Statewide transit money was cut from $270 million to $254 million, severely affecting the Port Authority Transit (PAT) of Allegheny County (Pittsburgh) and Philadelphia’s Southeastern Pennsylvania Transportation Agency (SEPTA). The PAT board of directors announced that fares would have to be increased to $2 and that Sunday and evening service may be eliminated.

At a public hearing held in Pittsburgh on the transit cuts, Gelda Ferguson described herself as a “hands-on grandmother” with three grandchildren. “I care for them during the week and I take them to events on the weekend and I do everything on a bus that a person does in a car,” she said “Buses are my life. I can’t drive.

“I live out in Oakmont. I would be stuck. I couldn’t see my grandchildren and they couldn’t see me. Now I have to walk a mile to get to the bus stop and back when I come home, but it’s worth it to me.

“The cuts are unfair. A lot of poor people with no vehicle will not be able to get around to their jobs, their family or to society.”

Other people who are disabled rely upon the PAT Access system. It is the largest public transportation service exclusively for the disabled and the elderly in the country. “These cuts are ridiculous,” said Clorinda Ford. “People can’t get anywhere. I live on the North Side. I rely upon Access to get to shopping, my doctor and to be part of society. Without transportation I would be stuck in my home, and I don’t want to have to live like that.

“The politicians don’t know what they are talking about. The budget may look good on paper but they have never had to walk in anyone’s shoes who are without money or a car.
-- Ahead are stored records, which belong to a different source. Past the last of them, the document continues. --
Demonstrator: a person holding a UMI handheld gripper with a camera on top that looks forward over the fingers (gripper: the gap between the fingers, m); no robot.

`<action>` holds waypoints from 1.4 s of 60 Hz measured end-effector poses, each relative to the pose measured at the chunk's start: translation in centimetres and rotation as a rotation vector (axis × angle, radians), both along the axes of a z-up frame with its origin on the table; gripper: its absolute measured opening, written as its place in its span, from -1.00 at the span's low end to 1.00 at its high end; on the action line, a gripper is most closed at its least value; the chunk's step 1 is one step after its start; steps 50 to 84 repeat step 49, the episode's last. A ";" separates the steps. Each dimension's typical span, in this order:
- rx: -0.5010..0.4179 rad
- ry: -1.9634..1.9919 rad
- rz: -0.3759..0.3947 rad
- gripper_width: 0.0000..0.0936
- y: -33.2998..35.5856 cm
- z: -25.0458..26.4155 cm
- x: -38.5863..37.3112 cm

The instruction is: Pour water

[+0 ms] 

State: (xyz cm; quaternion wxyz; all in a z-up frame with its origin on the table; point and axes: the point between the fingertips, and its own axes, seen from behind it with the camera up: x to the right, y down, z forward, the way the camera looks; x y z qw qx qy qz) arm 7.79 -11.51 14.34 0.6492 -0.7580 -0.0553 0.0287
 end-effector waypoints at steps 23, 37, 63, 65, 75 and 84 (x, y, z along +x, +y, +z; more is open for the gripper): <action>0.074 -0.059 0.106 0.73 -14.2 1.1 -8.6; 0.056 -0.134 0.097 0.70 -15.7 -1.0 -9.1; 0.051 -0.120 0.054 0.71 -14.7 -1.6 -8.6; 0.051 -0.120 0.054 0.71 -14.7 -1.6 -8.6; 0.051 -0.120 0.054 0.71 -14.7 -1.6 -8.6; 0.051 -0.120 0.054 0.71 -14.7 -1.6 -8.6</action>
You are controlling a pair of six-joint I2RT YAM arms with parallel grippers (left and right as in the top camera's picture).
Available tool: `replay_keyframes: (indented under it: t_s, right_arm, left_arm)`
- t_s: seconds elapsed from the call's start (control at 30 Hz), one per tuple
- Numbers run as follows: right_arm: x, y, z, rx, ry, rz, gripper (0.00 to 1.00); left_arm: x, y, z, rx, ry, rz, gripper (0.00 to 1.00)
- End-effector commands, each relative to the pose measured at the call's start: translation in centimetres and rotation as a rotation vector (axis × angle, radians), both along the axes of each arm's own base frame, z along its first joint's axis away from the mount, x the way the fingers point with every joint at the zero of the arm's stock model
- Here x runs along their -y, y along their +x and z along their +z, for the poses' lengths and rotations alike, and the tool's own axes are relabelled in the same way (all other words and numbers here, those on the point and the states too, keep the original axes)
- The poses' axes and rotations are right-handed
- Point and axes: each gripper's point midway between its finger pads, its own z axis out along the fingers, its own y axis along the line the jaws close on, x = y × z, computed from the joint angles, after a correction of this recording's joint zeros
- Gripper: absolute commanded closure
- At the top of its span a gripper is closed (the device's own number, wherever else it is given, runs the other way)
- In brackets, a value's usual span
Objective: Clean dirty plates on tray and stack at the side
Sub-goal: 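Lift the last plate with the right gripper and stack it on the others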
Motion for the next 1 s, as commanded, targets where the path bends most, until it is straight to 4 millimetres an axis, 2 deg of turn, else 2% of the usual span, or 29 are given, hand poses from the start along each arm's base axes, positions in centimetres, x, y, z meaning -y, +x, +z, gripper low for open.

Poor people, low paid working people, these are the ones who are going to suffer from this. The rich get richer and the poor get poorer.”

Welfare, human services and the environment

Cuts in state welfare programs include:

* $48.0 million from Behavioral Health Services

* $34.5 million from Medical Assistance inpatient services

* $33.3 million from the Human Services Development Fund

* $17.6 million for Acute Care Hospitals

* $1.3 million from Community Mental Retardation Services

Other programs being slashed include Homeless Assistance, Domestic Violence Programs, State Centers for the Mentally Retarded, Rape Crisis, Community-Based Family Centers and Disabled American Veterans Transportation.

Deb Beck, president of Drug and Alcohol Service Providers Organization of Pennsylvania, said agencies are wondering whether to stop admitting new patients. She estimated that the cuts will mean 25,000 Pennsylvanians will not receive treatment next year. “The panic has already started. I don’t really know if funding will be restored. If it is not, we’re going to see a huge step back in the drug and alcohol treatment effort in the state of Pennsylvania.”

Yet another antisocial aspect of the governor’s budget is the attack on the state’s Environmental Protection Agency. Cuts in this department include the elimination of funding for safe water. The funding went from $11 million to zero, and the Sewage Treatment Operations Grants went from $52 million to nothing.

While these vital services are being slashed, the portion of the profits that corporations pay in taxes continues to decline, with many big companies escaping taxation on profits altogether. Between 2000 and 2002, income from corporate taxes fell by 14 percent and 12 percent, respectively, while increasing by a mere 1 percent in the latest fiscal year, despite the massive budget deficit.

Rendell’s only consolation to Pennsylvania residents facing these brutal cuts is to inform them that five other states, (California, New York, New Jersey, Virginia and Oregon) are in even worse financial condition.